#### [Your instructions]
Below are lines of data; restate word for word those running from the line containing "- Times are" to the line containing "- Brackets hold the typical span", inclusive, and no others.
-- Opening Marker --
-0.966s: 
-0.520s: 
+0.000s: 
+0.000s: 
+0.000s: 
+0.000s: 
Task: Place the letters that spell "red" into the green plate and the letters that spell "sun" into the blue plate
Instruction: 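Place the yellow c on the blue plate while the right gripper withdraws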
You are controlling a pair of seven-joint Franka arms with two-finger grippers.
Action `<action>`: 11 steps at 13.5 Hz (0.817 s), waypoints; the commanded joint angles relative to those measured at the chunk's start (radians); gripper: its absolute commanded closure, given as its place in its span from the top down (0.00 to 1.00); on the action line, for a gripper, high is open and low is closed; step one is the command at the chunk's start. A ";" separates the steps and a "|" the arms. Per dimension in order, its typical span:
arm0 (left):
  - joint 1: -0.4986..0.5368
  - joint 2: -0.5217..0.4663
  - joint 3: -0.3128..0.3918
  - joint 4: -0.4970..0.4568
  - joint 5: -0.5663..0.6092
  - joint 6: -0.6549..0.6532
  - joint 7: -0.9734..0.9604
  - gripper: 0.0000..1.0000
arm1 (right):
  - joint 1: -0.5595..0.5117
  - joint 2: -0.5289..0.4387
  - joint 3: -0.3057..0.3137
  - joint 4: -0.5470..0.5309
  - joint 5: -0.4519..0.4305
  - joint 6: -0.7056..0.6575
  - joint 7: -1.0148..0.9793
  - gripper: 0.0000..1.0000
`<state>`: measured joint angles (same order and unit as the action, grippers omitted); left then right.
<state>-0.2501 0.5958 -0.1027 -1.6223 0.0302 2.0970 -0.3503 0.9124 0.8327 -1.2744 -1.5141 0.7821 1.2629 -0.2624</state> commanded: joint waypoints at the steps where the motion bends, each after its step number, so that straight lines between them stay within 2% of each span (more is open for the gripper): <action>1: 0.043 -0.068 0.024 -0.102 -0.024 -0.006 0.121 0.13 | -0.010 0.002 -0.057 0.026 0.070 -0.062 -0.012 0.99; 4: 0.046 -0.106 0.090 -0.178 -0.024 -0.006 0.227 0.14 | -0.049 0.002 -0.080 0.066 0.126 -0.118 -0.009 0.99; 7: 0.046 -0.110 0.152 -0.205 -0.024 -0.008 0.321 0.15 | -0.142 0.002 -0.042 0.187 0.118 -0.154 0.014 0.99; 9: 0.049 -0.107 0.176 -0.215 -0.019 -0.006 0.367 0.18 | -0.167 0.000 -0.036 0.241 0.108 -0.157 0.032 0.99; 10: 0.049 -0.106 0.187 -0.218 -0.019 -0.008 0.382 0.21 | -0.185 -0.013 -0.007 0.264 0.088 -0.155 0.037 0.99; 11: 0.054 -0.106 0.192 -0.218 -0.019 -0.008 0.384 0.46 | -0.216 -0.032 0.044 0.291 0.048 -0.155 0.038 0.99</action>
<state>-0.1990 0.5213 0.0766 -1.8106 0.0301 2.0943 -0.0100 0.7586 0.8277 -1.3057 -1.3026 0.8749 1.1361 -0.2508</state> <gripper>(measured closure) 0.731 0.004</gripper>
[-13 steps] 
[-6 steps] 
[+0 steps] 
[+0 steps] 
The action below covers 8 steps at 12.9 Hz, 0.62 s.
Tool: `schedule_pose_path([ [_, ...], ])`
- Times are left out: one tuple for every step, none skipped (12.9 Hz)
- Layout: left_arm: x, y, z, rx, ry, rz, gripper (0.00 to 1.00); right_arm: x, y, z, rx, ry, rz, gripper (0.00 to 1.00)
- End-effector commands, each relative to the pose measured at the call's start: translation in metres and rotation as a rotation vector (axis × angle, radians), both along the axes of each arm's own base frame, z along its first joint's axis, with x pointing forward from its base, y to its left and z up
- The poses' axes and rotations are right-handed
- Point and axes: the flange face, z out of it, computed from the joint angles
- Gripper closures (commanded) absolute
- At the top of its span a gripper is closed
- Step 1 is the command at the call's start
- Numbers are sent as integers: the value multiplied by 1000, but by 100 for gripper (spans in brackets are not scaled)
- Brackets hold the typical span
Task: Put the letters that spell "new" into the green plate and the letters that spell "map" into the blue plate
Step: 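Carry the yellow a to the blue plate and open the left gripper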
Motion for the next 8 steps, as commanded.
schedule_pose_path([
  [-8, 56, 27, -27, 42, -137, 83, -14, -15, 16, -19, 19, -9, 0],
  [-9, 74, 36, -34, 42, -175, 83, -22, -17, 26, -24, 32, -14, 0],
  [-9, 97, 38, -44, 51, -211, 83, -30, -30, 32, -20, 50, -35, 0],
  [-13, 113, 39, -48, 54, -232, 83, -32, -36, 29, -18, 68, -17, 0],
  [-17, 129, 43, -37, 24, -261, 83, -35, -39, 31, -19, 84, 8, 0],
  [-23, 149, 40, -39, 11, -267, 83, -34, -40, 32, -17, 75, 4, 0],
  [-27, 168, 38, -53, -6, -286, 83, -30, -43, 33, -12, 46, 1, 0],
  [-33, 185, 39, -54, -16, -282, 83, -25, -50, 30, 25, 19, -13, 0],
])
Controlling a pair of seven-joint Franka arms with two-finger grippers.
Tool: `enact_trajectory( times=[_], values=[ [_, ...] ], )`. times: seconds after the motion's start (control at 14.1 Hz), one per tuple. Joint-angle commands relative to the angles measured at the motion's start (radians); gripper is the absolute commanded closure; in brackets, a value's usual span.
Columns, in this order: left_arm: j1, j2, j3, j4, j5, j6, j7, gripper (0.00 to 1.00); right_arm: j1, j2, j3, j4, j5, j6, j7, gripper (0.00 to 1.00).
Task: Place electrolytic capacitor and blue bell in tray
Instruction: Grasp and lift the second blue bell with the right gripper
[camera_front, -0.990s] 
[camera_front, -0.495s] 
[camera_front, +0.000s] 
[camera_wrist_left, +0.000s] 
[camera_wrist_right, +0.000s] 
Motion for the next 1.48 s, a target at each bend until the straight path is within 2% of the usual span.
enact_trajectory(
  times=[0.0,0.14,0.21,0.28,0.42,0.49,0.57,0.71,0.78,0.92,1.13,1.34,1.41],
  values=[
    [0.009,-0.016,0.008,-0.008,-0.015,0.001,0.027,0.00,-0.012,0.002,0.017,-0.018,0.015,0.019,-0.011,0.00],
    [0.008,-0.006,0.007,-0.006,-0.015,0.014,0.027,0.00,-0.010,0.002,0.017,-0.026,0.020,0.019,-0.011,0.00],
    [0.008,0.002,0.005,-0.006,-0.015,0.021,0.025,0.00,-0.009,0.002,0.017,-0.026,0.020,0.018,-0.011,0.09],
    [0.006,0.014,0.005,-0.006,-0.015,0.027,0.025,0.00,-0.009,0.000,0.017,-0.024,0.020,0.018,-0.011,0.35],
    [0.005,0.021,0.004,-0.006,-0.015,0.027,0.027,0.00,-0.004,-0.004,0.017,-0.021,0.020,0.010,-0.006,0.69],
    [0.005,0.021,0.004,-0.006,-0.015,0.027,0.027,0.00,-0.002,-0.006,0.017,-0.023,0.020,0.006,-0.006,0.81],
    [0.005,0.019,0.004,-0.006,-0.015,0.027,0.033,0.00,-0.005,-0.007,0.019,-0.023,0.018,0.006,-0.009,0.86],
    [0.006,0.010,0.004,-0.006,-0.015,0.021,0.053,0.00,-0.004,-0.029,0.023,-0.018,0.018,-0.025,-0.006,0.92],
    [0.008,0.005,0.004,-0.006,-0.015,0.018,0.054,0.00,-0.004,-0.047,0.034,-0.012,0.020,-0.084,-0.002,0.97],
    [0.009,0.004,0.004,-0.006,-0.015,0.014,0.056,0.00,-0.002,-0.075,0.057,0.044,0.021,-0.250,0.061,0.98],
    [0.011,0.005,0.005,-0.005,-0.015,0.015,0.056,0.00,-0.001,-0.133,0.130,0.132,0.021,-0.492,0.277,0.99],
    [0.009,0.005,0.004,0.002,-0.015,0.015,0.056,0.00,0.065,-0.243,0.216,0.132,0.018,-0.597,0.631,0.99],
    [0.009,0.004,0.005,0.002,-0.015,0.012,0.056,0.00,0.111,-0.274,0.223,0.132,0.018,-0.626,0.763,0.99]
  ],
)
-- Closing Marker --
#### [Output for this exercise]
- Times are left out: one tuple for every step, none skipped (12.9 Hz)
- Layout: left_arm: x, y, z, rx, ry, rz, gripper (0.00 to 1.00); right_arm: x, y, z, rx, ry, rz, gripper (0.00 to 1.00)
- End-effector commands, each relative to the pose measured at the call's start: translation in metres and rotation as a rotation vector (axis × angle, radians), both along the axes of each arm's own base frame, z along its first joint's axis, with x pointing forward from its base, y to its left and z up
- The poses' axes and rotations are right-handed
- Point and axes: the flange face, z out of it, computed from the joint angles
- Gripper closures (commanded) absolute
- At the top of its span a gripper is closed
- Step 1 is the command at the call's start
- Numbers are sent as integers: the value multiplied by 1000, but by 100 for gripper (spans in brackets are not scaled)
- Brackets hold the typical span

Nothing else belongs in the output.